Just check after several hours that there’s still plenty of water (and that nobody has been snitching potatoes).
When it’s almost dinner time, it’s time to fix those noodles, and you already have what you need in that slow cooker.
So, get your serving dish, and spoon out the roast, the potatoes, the carrots, and all the onions, then put the beef stock left over in a pot on the stove.
Actually, I just get out the roast and like two spoonfuls of veggies before I dump it all through a strainer into a pot, but you get the idea.
Cover the roast and veggies in aluminum foil to keep warm while you deal with the stove.
Dump your noodles into the stock. If there wasn’t enough liquid to cover them, don’t panic.
Just add more water to cover and one or two beef bouillon cubes.
Bring the whole thing to a boil. Let that go for somewhere around 8 minutes, stirring every minute or so (I like my noodles a little overdone, so I go a little longer).
Finally, drain the noodles and season everything with salt to taste.
After dinner, if you are strapped for cash, you can stretch that roast and veggies into several more meals.
Add some shredded roast back into the broth with some of the veggies and noodles, then add some more cheap staples like sliced celery, and you have a tasty and wholesome beef stew. My parents like to take the beef and put it in a sandwich with some brown mustard and swiss cheese.
My go-to, though, is just to heat it up and eat as-is.

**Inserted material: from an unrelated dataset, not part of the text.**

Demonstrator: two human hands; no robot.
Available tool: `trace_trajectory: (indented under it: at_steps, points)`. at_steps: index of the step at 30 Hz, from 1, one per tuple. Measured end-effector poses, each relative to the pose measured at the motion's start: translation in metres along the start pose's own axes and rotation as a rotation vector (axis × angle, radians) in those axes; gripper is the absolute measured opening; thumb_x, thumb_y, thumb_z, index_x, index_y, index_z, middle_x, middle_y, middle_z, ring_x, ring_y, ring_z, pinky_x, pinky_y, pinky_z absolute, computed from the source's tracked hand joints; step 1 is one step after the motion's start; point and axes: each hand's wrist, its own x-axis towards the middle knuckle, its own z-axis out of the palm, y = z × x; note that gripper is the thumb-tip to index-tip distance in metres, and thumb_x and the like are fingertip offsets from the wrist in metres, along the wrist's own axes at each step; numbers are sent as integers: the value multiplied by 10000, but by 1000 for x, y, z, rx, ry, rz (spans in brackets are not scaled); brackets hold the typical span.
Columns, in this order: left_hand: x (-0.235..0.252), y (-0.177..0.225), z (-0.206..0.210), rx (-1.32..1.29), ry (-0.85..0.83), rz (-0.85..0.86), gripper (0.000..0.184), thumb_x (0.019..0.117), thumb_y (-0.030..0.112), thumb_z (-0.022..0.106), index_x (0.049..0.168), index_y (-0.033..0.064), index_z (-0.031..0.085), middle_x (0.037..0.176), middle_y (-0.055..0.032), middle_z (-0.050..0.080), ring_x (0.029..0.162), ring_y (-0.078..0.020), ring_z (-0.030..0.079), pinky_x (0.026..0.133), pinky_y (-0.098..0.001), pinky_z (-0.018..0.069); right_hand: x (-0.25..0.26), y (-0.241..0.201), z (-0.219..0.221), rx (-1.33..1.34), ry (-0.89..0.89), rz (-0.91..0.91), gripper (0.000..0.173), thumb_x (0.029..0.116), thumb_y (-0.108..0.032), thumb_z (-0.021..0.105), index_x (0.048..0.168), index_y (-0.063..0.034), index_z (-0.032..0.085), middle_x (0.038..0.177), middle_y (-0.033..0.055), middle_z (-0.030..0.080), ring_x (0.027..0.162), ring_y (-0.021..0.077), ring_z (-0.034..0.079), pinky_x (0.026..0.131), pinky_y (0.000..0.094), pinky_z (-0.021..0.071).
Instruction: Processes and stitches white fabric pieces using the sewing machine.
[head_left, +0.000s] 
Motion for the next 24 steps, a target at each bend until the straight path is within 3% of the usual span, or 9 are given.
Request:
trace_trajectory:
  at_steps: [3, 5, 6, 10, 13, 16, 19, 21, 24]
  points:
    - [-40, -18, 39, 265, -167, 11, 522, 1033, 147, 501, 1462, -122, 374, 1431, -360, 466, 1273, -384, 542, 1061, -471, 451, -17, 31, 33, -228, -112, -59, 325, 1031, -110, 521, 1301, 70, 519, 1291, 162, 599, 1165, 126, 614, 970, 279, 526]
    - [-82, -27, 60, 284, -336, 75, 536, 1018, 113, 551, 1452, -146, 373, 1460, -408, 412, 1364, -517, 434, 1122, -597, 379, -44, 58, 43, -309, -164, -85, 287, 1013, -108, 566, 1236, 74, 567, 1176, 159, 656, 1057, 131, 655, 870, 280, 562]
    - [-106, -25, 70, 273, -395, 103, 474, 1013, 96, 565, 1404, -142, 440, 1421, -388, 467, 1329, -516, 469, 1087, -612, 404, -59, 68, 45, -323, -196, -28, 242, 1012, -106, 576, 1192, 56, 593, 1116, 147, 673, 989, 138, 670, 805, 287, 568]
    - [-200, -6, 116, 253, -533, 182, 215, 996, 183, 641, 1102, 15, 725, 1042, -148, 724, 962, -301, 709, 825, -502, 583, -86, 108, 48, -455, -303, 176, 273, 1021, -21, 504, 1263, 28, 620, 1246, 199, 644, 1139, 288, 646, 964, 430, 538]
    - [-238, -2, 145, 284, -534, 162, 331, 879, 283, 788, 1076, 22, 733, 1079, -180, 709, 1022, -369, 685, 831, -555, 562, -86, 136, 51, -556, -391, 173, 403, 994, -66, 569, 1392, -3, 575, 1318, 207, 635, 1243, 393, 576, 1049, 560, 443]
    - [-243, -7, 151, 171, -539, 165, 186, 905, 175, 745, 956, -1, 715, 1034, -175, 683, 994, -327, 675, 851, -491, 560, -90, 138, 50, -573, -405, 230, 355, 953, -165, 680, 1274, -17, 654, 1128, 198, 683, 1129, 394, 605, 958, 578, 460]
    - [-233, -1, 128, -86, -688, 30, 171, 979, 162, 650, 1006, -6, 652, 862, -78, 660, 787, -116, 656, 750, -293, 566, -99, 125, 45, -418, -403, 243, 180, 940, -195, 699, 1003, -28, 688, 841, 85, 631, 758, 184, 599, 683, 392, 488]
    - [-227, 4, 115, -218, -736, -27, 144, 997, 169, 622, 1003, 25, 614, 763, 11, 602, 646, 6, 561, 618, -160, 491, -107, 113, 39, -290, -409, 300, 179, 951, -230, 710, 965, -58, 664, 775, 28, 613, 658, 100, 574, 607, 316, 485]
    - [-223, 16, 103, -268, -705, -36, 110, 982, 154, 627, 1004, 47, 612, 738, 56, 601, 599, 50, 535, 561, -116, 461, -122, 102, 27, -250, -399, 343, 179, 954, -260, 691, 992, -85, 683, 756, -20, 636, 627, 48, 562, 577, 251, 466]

It really doesn’t get any better than that.
Recipe: Slow-Cooker Beef Roast and Noodles
Prep Time: 20 minutes, Cook Time: 8-24 hours
- 1 beef roast, preferably round roast
- 1 yellow onion, peeled and sliced
- 3 carrots, peeled and sliced
- 3 medium potatoes, cubed
- 1 package egg noodles (8 or 16 oz.)
- Salt, pepper, and granulated garlic to taste
- Peel and slice onion (1, yellow), then sauté over medium-high heat until soft.
- Season roast with salt, pepper, and garlic while onions cook (just sprinkle it on there evenly on every side).
- Push onion slices out of the center of the pan and add roast, turning to brown on all sides (don’t forget to stir the onions, too).
- Peel carrots (3, peeled) and slice into bite-size pieces.
- Wash and cube potatoes (3 medium spuds).
- When roast is browned, transfer all contents of pan to slow cooker.
- Add carrots and potatoes.
- Cover roast and veggies in water.
- Cook on medium for 8-24 hours.
- About 20 minutes prior to eating, remove roast and veggies from broth.
- Transfer broth to soup pot and add egg noodles (the whole 8-16-ounce bag).
- Boil for 8 or so minutes.
- Drain (or save broth for other dishes).
- Season with salt to taste, and serve warm.